The first-line PCP prophylaxis is TMP-SMX. Alternatives include atovaquone, pyrimethamine, sulfadoxine and dapsone [3]. There are no guidelines on PCP prophylaxis duration for LT recipients. With different centers having different practice, balancing the incidence of PCP and the side effects of medication, the duration varies between 1 and 12 months, or is an indefinite period [4]. Different criteria for routine or targeted post-LT PCP prophylaxis are based on adult incidence rate ≥ 3.5%, anytime total lymphocyte count < 400 cells/μL, anti-rejection immunosuppressant use, till prednisolone dose < 10 mg/day, or the presence of 2 or more of the following risk factors: pretransplant renal failure, fulminant hepatic failure, retransplantation, intraoperative Roux-loop-hepaticojejunostomy, post-LT intensive care unit stay > 5 days, renal failure, albumin-creatinine ratio, and total parenteral nutrition > 48 h. Sarwar et al. [4] found that calcineurin inhibitor-based immunosuppressant monotherapy could reduce the risk of PCP after LT without prophylaxis. At our center, immediate post-LT 3-month oral TMP-SMX or monthly inhalation pentamidine is given, depending on the patient’s renal function and glucose-6-phosphate dehydrogenase status. The interaction between tacrolimus and mycophenolate mofetil could result in an excessive degree of immunosuppression [26, 27]. The occurrence of PCP was found to be associated with an increased amount of immunosuppression, such as combination of tacrolimus, mycophenolate mofetil, and corticosteroid [28]. Hence, in patient who may require multiple immunosuppressive agents, longer period of PCP prophylaxis should be considered.

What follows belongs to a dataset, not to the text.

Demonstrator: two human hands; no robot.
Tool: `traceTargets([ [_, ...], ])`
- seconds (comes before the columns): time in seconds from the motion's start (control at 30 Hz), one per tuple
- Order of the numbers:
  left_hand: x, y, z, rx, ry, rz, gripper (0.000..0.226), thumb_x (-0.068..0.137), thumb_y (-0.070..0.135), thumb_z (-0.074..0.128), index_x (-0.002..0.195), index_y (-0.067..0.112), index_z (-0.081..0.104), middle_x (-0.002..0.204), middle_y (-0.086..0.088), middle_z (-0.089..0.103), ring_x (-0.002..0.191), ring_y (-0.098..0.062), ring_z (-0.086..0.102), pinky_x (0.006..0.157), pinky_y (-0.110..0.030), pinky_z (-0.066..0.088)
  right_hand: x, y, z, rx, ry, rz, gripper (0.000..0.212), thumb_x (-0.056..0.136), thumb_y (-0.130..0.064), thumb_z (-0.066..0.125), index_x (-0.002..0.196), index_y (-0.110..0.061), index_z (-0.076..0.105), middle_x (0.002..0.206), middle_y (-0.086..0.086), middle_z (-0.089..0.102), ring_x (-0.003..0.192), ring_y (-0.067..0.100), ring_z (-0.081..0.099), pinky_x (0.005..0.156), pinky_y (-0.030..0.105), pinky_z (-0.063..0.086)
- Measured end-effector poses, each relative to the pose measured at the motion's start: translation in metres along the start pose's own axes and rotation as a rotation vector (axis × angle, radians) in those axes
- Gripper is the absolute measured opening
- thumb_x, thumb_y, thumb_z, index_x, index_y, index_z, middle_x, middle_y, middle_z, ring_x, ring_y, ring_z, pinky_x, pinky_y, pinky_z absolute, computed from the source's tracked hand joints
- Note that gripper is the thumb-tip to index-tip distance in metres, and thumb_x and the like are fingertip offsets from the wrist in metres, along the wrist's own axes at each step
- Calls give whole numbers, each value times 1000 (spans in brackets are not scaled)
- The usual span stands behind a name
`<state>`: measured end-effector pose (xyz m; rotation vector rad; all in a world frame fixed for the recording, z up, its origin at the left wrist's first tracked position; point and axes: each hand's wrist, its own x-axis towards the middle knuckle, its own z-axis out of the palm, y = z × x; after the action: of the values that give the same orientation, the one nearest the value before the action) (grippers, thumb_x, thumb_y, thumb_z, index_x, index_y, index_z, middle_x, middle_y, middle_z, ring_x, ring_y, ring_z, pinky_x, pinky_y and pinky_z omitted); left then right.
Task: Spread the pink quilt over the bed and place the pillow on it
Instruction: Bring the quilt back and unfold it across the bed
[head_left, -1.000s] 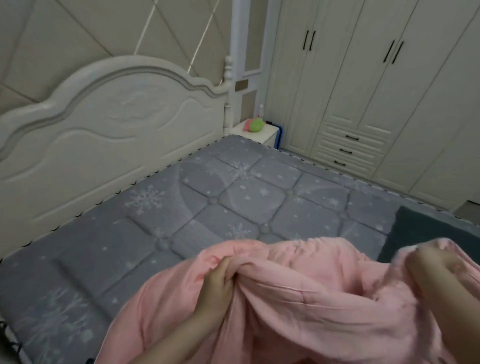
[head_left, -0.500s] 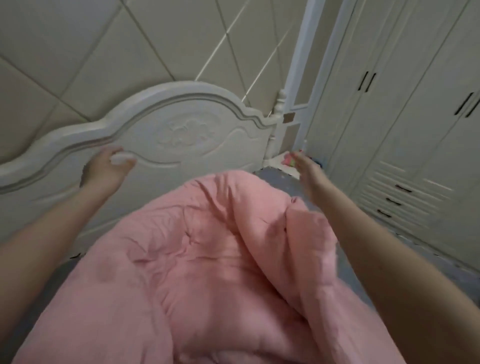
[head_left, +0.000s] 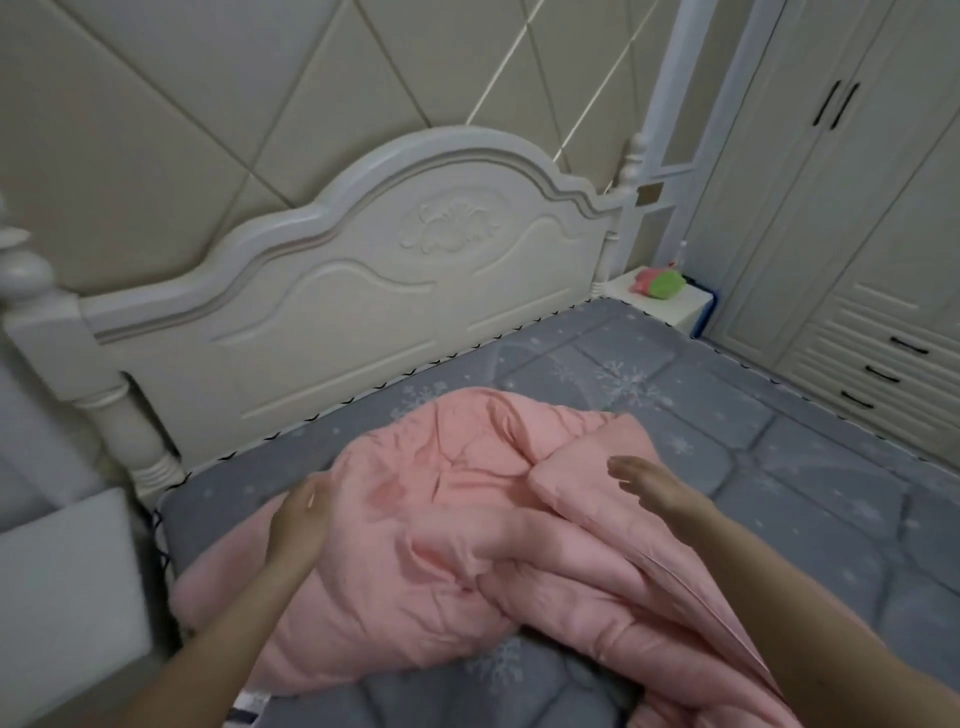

The standard PCP treatment is 3-week oral or intravenous TMP-SMX. For TMP-SMX intolerance or non-responsiveness, intravenous pentamidine and combined oral primaquine and intravenous clindamycin are two alternatives [3]. Use of adjuvant corticosteroids in non-HIV patients with PCP with moderate-to-severe severity (PaO2 < 70 mmHg at room air) is controversial, although such use has been well established in AIDS patients [3, 10]. Ongoing assessment for causes of clinical deterioration is crucial for prompt management (and intensive care unit monitoring, if necessary), which is critical in reducing mortality [6].

Conclusion

PCP in LT recipients has abrupt symptom onset with rapid progression and carries a high mortality rate. Longer period of PCP prophylaxis should be considered in patients who have a higher risk compared to general LT patients. PCP-related pneumothorax rarely occurs in LT recipients. However, vigilance in detecting and excluding rare, potentially fatal but treatable complications is crucial, especially when clinical deterioration has occurred.